Assessee letting out flats in a multi  storeyed  complex . Assessee was nether in possession of the property nor doing any business there . Income was rightly taxes as income from house property.
CIT v Sran Holdings (P) Ltd ( 2011) 57 DTR 82 (Pat) (High Court).
S. 22: Income – Income from house property-Compensation.
Where the assessee was assessed to tax under the head income from house property with respect to notional income of rent deemed to have earned by the assessee after the expiry of lease period, year after year.  Thereafter, the compensation actually received by the assessee from the lessee under a settlement agreement, for the occupation of the leased premise after lease period cannot be taxed under a different head than income from house property. 
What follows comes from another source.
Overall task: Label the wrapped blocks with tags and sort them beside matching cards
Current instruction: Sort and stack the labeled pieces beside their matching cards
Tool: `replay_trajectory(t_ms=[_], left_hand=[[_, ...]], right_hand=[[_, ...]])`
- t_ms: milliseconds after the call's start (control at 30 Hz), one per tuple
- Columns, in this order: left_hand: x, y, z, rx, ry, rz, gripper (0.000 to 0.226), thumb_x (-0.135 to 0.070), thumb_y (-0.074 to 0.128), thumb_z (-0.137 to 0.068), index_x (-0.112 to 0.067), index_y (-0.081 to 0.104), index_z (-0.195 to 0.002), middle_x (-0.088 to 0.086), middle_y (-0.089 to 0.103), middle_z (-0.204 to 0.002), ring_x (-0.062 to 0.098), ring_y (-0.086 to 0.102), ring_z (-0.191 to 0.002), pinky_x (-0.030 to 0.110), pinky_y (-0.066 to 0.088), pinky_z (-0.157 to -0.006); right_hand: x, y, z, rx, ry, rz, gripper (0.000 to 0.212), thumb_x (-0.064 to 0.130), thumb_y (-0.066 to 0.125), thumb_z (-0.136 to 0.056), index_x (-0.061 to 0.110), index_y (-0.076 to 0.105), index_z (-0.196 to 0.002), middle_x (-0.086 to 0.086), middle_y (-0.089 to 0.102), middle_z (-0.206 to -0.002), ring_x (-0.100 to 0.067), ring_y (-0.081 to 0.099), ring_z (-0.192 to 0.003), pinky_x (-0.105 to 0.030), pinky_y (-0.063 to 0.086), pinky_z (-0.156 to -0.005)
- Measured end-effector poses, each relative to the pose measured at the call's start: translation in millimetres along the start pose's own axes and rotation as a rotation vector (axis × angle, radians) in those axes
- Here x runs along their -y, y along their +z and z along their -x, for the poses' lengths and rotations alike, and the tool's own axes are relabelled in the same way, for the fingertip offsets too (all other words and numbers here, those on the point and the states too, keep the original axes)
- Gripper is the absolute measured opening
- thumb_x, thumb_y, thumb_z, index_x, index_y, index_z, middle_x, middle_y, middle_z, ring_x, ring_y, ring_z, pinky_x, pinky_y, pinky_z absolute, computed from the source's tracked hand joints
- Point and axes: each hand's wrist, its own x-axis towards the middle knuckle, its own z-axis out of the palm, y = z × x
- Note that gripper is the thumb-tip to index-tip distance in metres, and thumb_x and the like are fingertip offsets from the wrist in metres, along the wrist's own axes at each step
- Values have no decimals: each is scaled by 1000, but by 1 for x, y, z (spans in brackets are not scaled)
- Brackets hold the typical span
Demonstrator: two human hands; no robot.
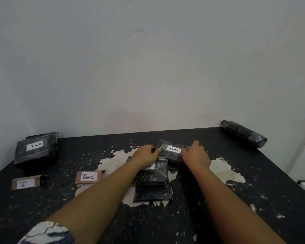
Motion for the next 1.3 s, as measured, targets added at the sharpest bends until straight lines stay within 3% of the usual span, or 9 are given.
replay_trajectory(t_ms=[67,233,300,533,667,867,967,1100,1300], left_hand=[[-4,0,3,-31,0,31,54,-60,49,-109,-12,71,-119,10,75,-103,30,70,-94,50,61,-90],[-10,-12,6,-141,40,106,50,-52,53,-110,-11,66,-136,10,74,-117,26,68,-98,38,56,-85],[-8,-20,9,-189,46,149,50,-51,55,-110,-12,66,-138,8,74,-121,25,68,-103,41,59,-91],[20,-61,23,-338,18,228,34,-45,61,-107,-18,70,-127,1,76,-113,23,70,-100,42,60,-89],[48,-83,32,-402,-25,281,26,-42,64,-106,-21,68,-121,-4,76,-104,20,74,-87,45,63,-84],[103,-113,45,-463,-95,349,24,-39,67,-104,-22,67,-122,-6,73,-107,19,74,-92,46,67,-79],[132,-127,49,-482,-132,311,27,-40,66,-105,-21,67,-125,-3,74,-115,18,72,-99,43,64,-89],[171,-141,48,-512,-161,293,30,-39,66,-105,-21,68,-129,-3,73,-124,12,64,-104,31,52,-88],[220,-154,36,-535,-178,313,40,-36,68,-104,-23,64,-141,-2,70,-135,16,66,-120,33,53,-98]], right_hand=[[0,-1,-2,-4,-4,-30,55,44,55,-110,7,44,-149,-22,56,-145,-43,64,-125,-44,47,-79],[11,-9,-1,-74,-87,-107,57,43,53,-111,7,43,-154,-21,51,-150,-45,65,-125,-48,54,-86],[19,-10,-1,-95,-137,-146,58,42,54,-111,9,42,-157,-20,49,-151,-45,65,-124,-49,56,-89],[65,-1,9,-135,-290,-280,64,40,57,-109,14,38,-164,-15,48,-157,-41,65,-126,-50,58,-95],[101,15,19,-123,-354,-319,65,39,57,-109,13,36,-165,-14,48,-157,-41,65,-125,-51,58,-97],[160,49,37,-78,-445,-340,70,39,57,-109,11,33,-169,-13,45,-158,-38,64,-129,-47,57,-101],[187,66,44,-42,-487,-343,75,40,59,-109,11,29,-171,-13,43,-161,-37,61,-134,-47,55,-106],[220,91,49,0,-531,-364,78,39,62,-107,12,28,-172,-12,45,-161,-34,60,-136,-46,54,-110],[264,128,43,46,-562,-393,76,36,69,-103,13,35,-168,-11,53,-153,-32,61,-134,-48,56,-112]])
Jasmine Commercials Ltd. vs. CIT (2011) 56 DTR 159/ 200 Taxman 338 (Cal)( High Court).
S. 22:Income from House Property – Ownership.
Where the builder had received full consideration against the sale of shops and flat the annual value of the property cannot be assessed in the hands of the builder even though the sale deed of the shops and flat were not registered.
CIT vs. Babu Khan Builders & Ors. (2011) 55 DTR 329 (AP)( High Court).
S. 22: Income  from House property- Business income- Business of construction and development of residential –Commercial unit. [ ( S. 28 (i). ]
In case where assessee who is engaged in constructions and development of residential/commercial units and where there was no material on record to show that leasing of residential/commercial units was one of the principal objects of the company and that lease rent received by it was from exploitation of property by way of complex activities, the rent income derived as owner of property will be assessed as `Income from House Property’.
Roma Builders (P) Ltd v JCIT ( 2011) 131  ITD  91 ( Mumbai) (Trib).
S. 23: Income from house property- Annual value- Property let out – Licencee- Sub let  Higher value-Tax Planning transaction not “Sham” if parties assessed- Double taxation.
The assessee let out its premises to Minicon pursuant to a leave and license agreement. Minicon thereafter let out the said premises to various third parties. One director was common between the assessee and Minicon. 
It was held that save and except the fact that one of the directors of the assessee company was also a director in Minicon, there is nothing on record to show that the transaction between the assessee and Minicon is a sham transaction. Accordingly, the decision of the Tribunal that the amounts received by Minicon on account of letting out the premises is liable to be assessed in the hands of the assessee on the ground that the transaction between the assessee and Minicon is a sham and bogus transaction cannot be accepted.
Akshay Textile Trading 304 ITR 401 (Bom) followed
Sahney Kirwood Pvt. Ltd vs ACIT ( Bombay ) (High Court) www.itatonline.org
S.24. Income from house property-Deduction-Brokerage.
Brokerage paid was not an admissible expenditure under sec. 24 (Asst Year 1997-98) 
Aravali Engineers P .lTD   v CIT ( 2011) 335 ITR 508 ( P& H).( High Court).
S. 24: Income from house property-Deduction-Interest on Loans  raised for repayment of original loan- Maintenance  charges-Lift- Lighting – Sweeping Charges. ( S. 22, 23 ).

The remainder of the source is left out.